Real-world study supports tralokinumab for difficult-to-treat AD

Interim data from the real-world TRACE study confirm the benefits of the high-affinity monoclonal antibody tralokinumab for individuals with moderate-to-severe head and neck atopic dermatitis (H&N AD) after up to 9 months of treatment.

Eighty percent of the study participants had H&N AD at baseline. By month 9, only half of these patients had H&N involvement, noted Dr April Armstrong from the University of California Los Angeles in the US. This was a notable drop from the 67 percent reported at month 3.

A similar pattern was also observed at 9 months among participants who were dupilumab-naïve and dupilumab-experienced (50 percent and 57 percent, respectively). [EADV 2024, abstract 8084]

Other parameters

In patients with baseline H&N AD, only 1.4 percent had an Investigator’s Global Assessment (IGA) score of 0/1 at baseline, which corresponds to clear/almost clear skin. By month 3, a third have achieved this endpoint. This improved to 48 percent by month 6 and 57 percent by month 9.

This, in turn, was met with consistent drops in the proportions of participants with an IGA score of 4 or severe disease at baseline, dropping substantially from 38 percent to 5 percent at 3 months and 3 percent at 6 months. By month 9, this was down to 2 percent, corresponding numerically to just two patients.

For those with a baseline IGA ≥2, 46 percent achieved ≥2-point improvement at 3 months. This jumped to 59 percent at 6 months and 72 percent at 9 months.

Among patients with baseline DLQI* ≥6, the percentages of participants achieving ≥6-point reduction in DLQI at 3, 6, and 9 months were 58, 64, and 74 percent, respectively.

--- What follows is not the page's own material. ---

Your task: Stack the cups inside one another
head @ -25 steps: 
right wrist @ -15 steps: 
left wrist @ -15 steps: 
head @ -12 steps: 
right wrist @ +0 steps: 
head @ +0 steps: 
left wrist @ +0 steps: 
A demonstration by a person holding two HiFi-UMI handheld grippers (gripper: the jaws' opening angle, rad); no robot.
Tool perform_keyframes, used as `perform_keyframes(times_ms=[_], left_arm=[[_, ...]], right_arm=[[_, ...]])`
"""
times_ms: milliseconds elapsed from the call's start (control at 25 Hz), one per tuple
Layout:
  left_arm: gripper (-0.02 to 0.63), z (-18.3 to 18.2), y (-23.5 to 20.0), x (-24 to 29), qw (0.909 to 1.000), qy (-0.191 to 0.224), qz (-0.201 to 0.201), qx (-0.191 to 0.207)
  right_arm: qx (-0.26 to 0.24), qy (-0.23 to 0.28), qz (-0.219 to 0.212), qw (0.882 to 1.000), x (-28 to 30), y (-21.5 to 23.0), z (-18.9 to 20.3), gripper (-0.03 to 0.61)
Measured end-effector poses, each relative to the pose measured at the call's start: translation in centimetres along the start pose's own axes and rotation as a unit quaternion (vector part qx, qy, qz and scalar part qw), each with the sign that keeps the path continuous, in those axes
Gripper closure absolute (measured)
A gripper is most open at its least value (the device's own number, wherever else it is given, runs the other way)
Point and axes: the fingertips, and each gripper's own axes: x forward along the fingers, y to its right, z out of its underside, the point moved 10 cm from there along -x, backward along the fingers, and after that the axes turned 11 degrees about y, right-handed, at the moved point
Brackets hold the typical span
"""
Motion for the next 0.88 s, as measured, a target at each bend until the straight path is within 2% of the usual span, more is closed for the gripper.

According to Armstrong, the DLQI reductions denoted clinically meaningful improvement in quality of life (QoL).

Patient-reported eczema control also improved, as reflected by the fraction of participants with RECAP** <6 by month 9 (45 percent). “RECAP <6 identifies patients whose AD is considered completely controlled (RECAP 0–1) or mostly controlled (RECAP 2–5),” Armstrong explained.

Mean Peak Pruritus NRS*** also consistently improved across all timepoints (from 6.4 at baseline to 4.2, 3.5, and 3.3 at 3, 6, and 9 months, respectively), as did mean Sleep-NRS (from 5.2 at baseline to 2.8, 2.3, and 2.3).

Overall, response rates and improvements were consistent irrespective of treatment history, Armstrong noted.

Significant QoL burden

About three-quarters of patients with moderate-to-severe AD have H&N involvement. [J Am Acad Dermatol 2023;89:519-528] “AD with involvement of H&N, more than other body regions, is associated with social embarrassment, stigmatization, and a significant negative impact on patients’ QoL and mental health,” stressed Armstrong. “Patients can be quite dissatisfied if those areas are not treated well.”

The team thus set out to evaluate tralokinumab in this single-cohort study of tralokinumab-naïve adults with AD. At data cutoff for this interim analysis, the full analysis set comprised 824 patients at baseline, and 668, 331, and 143 patients at months 3, 6, and 9.

Of the 655 AD patients who had H&N (face, scalp, and/or neck) involvement, 154 were dupilumab-experienced, while the rest were dupilumab-naïve. Mean age was 42.1 years, 53 percent were men, and mean disease duration was 20.6 years. A third had IGA 4.

“[Taken together, the findings show that] up to 9 months of tralokinumab treatment in a real-world setting reduced H&N involvement and improved disease severity and QoL in patients with AD in the difficult-to-treat H&N area. All improvements were similar regardless of prior dupilumab use,” noted Armstrong.

In a separate news release, LEO Pharma Chief Development Officer Kreesten Meldgaard Madsen said, “We are particularly encouraged to see treatment with [tralokinumab] leading to such positive real-world outcomes in a challenging region of the body, regardless of previous biologic treatment.”